Rationale - The Second Deedle #13

pkese · 2019-01-09T14:51:07Z

Please provide rationale somewhere in main README, why using/developing/participating in this project rather than Deedle.

Oceania2018 · 2019-01-09T15:14:45Z

Good question. I know there will be some duplication of work, but there are some differences between the two projects, and users can choose according to their own situation. I just came the some reasons.
We want to make the Pandas.NET:

be more like Pandas, I mean everything (99%), function name, letter case.
friendly for C#.
better performance (many people complain the Deedle's performance).
work closer with SciSharp projects.
We use dtype instead of generic design.
Original in .netstandard 2.x

@dotChris90 Do you have more?

@pkese Hope we can find some common ground and cooperate, we are all advocates of .net.

pkese · 2019-01-09T15:37:01Z

@Oceania2018 Good. I'm all in if you wish to improve upon Deedle.

I have however found that the amount of annoyances in Deedle are approximately the same as in Pandas. With Pandas you have a bit larger surface area, whereas with Deedle you have to deal with types bit more. Deedle can have smaller surface area, because you can simply do a for-loop data interaction in .Net without performance penalty, so there really isn't much need to provide 100% feature compatibility with Pandas (often times, Pandas code can be quite hard to read and a for-loop over data would be much more legible, albeit slow in Python).

Regarding performance issues Deedle is on average good enough and I'm not sure you can beat it in any substantial way. The main thing is that Deedle is way faster than Pandas (in my experience, what took 4 hours in Pandas took just 5 minutes in Deedle). Adding a few percent more on that is negligible.

My main worry however is that there are 5 or 6 big SciSharp projects (Pandas.Net, Tensorflow, NumSharp, SciSharpLearn, etc...) with something like 3 active developers behind. It is a rather large surface area to cover by such a small team and there should be a solid reason for people to switch or start participating on your project rather than on more established projects with existing larger community participation and solid documentation. And with the word 'reasons', I mean reasons besides not-invented-here, or not-Pythonic-enough.

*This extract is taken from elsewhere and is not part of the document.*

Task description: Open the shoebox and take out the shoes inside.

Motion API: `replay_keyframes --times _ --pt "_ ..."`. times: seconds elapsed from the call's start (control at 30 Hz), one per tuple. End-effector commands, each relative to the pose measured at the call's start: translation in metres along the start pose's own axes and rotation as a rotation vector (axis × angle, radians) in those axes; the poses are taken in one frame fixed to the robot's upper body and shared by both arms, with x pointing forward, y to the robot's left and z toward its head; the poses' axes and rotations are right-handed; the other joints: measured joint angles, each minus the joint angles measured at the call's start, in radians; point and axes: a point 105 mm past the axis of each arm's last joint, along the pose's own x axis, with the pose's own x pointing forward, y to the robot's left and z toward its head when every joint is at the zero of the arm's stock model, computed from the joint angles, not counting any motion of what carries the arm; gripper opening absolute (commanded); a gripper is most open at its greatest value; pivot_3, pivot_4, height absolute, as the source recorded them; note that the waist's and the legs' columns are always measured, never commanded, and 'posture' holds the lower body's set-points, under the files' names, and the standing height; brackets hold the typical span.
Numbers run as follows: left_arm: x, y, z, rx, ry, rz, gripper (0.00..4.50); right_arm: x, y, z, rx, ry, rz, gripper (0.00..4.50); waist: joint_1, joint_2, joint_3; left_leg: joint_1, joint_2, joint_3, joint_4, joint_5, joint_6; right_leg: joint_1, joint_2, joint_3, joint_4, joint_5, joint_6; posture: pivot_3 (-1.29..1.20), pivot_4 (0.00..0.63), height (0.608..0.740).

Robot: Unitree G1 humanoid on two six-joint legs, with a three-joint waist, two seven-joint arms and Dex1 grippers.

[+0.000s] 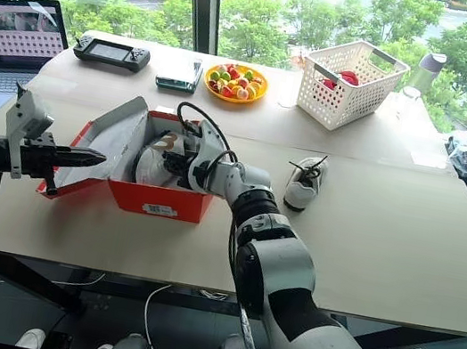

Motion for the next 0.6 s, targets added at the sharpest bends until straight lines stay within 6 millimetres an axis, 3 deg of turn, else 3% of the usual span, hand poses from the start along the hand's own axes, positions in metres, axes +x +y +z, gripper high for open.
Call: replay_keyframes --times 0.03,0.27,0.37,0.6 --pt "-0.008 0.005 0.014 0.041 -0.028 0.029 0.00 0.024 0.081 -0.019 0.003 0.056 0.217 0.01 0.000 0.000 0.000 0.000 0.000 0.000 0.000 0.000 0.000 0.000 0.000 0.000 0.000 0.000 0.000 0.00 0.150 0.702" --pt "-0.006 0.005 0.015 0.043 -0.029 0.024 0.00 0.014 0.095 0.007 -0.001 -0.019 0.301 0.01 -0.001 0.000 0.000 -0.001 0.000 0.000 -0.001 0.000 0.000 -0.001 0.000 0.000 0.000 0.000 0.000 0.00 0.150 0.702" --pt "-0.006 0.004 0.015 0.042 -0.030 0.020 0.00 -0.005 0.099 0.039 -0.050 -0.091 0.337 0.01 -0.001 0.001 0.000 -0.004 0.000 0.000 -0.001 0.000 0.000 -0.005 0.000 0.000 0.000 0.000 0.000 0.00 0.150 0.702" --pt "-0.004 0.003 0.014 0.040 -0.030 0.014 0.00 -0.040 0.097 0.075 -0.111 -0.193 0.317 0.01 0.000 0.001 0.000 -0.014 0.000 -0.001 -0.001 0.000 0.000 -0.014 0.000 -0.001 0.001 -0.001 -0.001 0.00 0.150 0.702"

If you can't provide a good answer to such questions, you will be unlikely to gain much community support and without community you will eventually give up - wasting your (and even other people's) time. On the other hand, if you provide excellent answers to those questions, people might prefer to contribute their time and code to your project rather than to Deedle.

Oceania2018 · 2019-01-09T15:51:48Z

Pandas.NET is based on NumSharp like Pandas is based on Numpy. Where is Deedle's numpy?

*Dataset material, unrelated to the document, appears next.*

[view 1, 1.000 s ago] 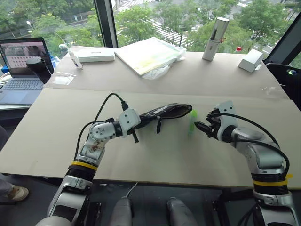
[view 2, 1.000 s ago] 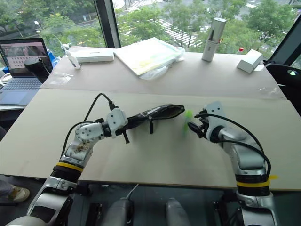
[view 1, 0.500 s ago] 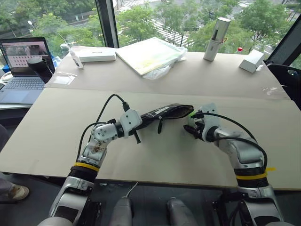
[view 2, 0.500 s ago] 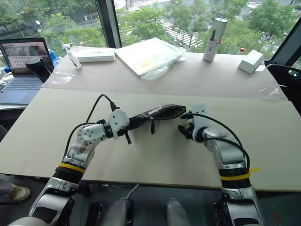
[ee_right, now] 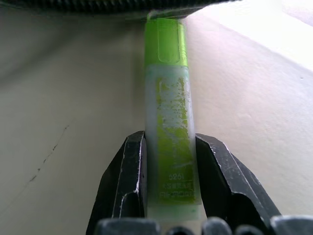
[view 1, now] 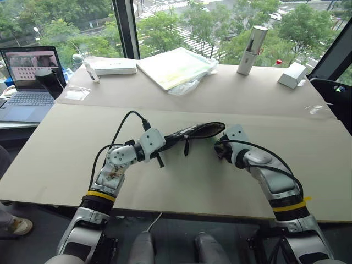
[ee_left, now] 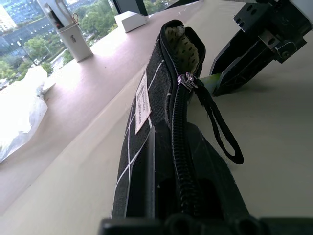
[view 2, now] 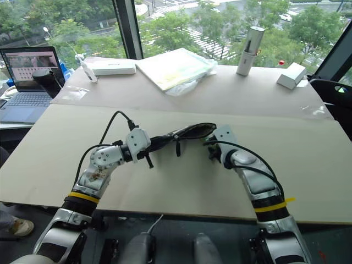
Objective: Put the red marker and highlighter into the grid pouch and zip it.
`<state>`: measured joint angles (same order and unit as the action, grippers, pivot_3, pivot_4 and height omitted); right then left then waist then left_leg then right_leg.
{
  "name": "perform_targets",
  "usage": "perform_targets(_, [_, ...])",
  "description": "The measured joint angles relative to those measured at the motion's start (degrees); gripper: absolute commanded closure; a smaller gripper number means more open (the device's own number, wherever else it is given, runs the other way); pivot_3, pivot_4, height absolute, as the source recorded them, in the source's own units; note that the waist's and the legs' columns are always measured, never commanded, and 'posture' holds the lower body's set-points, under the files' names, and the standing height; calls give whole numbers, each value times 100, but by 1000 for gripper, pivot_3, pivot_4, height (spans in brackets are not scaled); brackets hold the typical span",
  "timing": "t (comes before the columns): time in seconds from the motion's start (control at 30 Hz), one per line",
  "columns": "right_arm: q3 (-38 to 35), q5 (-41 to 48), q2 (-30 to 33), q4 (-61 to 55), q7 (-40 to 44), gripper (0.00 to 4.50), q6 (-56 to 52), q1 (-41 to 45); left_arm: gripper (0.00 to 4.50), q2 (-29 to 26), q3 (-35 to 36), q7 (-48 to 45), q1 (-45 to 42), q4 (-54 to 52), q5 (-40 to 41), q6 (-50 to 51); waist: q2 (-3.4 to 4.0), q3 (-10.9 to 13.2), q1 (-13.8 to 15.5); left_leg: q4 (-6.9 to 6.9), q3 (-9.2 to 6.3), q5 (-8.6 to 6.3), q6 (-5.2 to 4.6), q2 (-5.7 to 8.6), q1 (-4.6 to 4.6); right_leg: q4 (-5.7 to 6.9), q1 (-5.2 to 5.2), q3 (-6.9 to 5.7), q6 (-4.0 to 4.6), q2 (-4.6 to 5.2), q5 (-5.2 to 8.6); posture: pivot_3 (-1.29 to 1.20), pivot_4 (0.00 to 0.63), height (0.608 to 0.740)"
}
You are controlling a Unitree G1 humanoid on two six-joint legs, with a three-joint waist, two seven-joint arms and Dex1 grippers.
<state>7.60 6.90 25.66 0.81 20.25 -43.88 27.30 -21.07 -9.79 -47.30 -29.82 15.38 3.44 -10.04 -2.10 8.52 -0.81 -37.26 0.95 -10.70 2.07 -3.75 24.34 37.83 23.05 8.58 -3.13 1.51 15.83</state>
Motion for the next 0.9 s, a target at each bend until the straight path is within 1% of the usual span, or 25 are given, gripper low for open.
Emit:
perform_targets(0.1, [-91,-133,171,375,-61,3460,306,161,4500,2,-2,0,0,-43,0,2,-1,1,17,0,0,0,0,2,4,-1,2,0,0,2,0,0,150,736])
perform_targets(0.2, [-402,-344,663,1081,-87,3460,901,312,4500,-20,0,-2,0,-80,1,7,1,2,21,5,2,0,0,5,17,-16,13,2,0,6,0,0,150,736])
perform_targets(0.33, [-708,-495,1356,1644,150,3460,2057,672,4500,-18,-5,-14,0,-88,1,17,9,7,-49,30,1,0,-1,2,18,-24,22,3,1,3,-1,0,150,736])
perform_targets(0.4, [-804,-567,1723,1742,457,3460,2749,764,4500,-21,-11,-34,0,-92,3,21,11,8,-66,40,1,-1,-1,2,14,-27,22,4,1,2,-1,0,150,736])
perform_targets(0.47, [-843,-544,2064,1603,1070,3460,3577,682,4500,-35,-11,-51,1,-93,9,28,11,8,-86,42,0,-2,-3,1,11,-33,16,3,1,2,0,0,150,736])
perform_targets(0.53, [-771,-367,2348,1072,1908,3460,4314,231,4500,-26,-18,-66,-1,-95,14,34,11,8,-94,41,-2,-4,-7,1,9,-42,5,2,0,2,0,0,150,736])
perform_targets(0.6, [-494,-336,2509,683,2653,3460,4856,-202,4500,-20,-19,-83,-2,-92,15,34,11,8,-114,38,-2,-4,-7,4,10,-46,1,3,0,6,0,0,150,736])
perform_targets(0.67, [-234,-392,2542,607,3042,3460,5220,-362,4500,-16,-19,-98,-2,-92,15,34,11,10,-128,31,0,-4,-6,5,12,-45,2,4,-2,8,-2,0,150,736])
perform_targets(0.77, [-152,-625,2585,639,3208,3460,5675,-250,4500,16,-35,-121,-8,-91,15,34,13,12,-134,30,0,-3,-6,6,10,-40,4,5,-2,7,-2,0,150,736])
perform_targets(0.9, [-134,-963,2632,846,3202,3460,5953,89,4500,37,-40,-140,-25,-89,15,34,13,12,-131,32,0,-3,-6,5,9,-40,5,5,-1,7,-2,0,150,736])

NumSharp adopt serveral providers, default is implemented by pure C# (worst performance).
Imported LAPACK, and working on MKL.
Plan to use C++ to optimize the for..loop issue.

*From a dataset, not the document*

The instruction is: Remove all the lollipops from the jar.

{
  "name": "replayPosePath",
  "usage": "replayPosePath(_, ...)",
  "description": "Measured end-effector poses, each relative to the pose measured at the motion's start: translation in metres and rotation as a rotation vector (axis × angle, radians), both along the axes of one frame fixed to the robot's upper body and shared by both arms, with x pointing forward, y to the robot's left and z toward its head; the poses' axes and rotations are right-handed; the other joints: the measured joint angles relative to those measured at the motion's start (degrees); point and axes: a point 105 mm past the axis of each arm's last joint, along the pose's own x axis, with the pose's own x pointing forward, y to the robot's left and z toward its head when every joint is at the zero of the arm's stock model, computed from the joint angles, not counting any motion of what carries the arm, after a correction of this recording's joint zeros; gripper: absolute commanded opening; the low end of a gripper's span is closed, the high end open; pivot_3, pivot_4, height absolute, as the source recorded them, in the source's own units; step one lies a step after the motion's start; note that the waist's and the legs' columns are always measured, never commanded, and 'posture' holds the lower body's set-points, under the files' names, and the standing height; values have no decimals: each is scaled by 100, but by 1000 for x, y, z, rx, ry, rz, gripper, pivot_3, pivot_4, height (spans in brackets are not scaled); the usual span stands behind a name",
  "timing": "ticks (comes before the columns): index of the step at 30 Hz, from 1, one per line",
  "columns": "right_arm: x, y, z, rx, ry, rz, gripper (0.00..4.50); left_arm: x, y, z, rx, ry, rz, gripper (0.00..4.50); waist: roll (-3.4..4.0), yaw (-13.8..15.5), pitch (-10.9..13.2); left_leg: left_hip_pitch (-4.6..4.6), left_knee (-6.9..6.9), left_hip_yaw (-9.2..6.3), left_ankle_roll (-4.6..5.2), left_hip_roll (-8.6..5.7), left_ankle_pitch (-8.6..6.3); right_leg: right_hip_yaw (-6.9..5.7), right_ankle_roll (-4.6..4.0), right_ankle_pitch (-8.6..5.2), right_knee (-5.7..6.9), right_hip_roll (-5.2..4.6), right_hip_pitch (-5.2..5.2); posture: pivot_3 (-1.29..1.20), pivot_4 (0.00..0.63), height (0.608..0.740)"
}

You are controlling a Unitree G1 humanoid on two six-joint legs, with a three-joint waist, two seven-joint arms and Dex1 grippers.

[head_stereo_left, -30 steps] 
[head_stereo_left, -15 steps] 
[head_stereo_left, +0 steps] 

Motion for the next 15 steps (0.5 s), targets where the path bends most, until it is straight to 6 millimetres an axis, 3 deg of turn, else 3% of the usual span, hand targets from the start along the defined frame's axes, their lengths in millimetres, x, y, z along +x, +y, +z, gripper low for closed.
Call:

Deedle use object everywhere, obviousely, the performance won't be good. Check our NumSharp's Benchmark project. We even give up the generic design for somewhere, because generic bring performance defect.

dotChris90 · 2019-01-09T15:52:12Z

The only thing I know now here is that NumSharp using specific NDArrays - not .NET Arrays.
Most .NET Numeric projects using .NET arrays and do not create their own.
We made NDArrays which stores elements of NDArray in 1 single 1D array (row wise or column wise - both possible). Made this to easily shape an array to specific form and because C++ Libs like LAPACK using 1D arrays instead of matrix, Tensor, etc.

Deedle using .NET arrays (correct me if I am wrong).
So people could use Deedle and cast the .NET arrays to NumSharp NDArrays. possible.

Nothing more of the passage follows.